BRIEF
Lines of the listing that contain "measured" need to be copied.
━━━
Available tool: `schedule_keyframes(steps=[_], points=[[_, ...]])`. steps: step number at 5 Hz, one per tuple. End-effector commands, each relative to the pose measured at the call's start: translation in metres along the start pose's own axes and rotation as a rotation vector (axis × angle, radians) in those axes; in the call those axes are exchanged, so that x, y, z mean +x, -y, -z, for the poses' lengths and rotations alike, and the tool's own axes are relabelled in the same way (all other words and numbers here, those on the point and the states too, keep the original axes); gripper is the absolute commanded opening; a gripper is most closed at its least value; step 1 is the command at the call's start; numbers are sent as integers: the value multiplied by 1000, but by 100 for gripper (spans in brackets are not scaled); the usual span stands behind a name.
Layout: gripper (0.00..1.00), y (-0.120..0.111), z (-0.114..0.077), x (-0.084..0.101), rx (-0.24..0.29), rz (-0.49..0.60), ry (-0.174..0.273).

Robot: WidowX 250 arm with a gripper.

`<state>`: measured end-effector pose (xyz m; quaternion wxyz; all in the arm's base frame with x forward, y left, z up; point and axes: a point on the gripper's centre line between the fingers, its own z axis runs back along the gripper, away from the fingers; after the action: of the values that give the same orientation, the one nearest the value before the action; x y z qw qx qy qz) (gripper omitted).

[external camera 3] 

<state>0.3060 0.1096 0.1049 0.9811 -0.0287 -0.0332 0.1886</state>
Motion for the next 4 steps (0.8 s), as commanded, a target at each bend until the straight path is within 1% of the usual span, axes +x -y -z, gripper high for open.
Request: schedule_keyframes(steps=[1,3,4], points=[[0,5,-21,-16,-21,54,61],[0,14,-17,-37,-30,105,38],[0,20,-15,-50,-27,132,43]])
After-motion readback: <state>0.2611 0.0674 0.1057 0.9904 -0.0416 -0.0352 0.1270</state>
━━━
WRITTEN ANSWER
Available tool: `schedule_keyframes(steps=[_], points=[[_, ...]])`. steps: step number at 5 Hz, one per tuple. End-effector commands, each relative to the pose measured at the call's start: translation in metres along the start pose's own axes and rotation as a rotation vector (axis × angle, radians) in those axes; in the call those axes are exchanged, so that x, y, z mean +x, -y, -z, for the poses' lengths and rotations alike, and the tool's own axes are relabelled in the same way (all other words and numbers here, those on the point and the states too, keep the original axes); gripper is the absolute commanded opening; a gripper is most closed at its least value; step 1 is the command at the call's start; numbers are sent as integers: the value multiplied by 1000, but by 100 for gripper (spans in brackets are not scaled); the usual span stands behind a name.
`<state>`: measured end-effector pose (xyz m; quaternion wxyz; all in the arm's base frame with x forward, y left, z up; point and axes: a point on the gripper's centre line between the fingers, its own z axis runs back along the gripper, away from the fingers; after the action: of the values that give the same orientation, the one nearest the value before the action; x y z qw qx qy qz) (gripper omitted).

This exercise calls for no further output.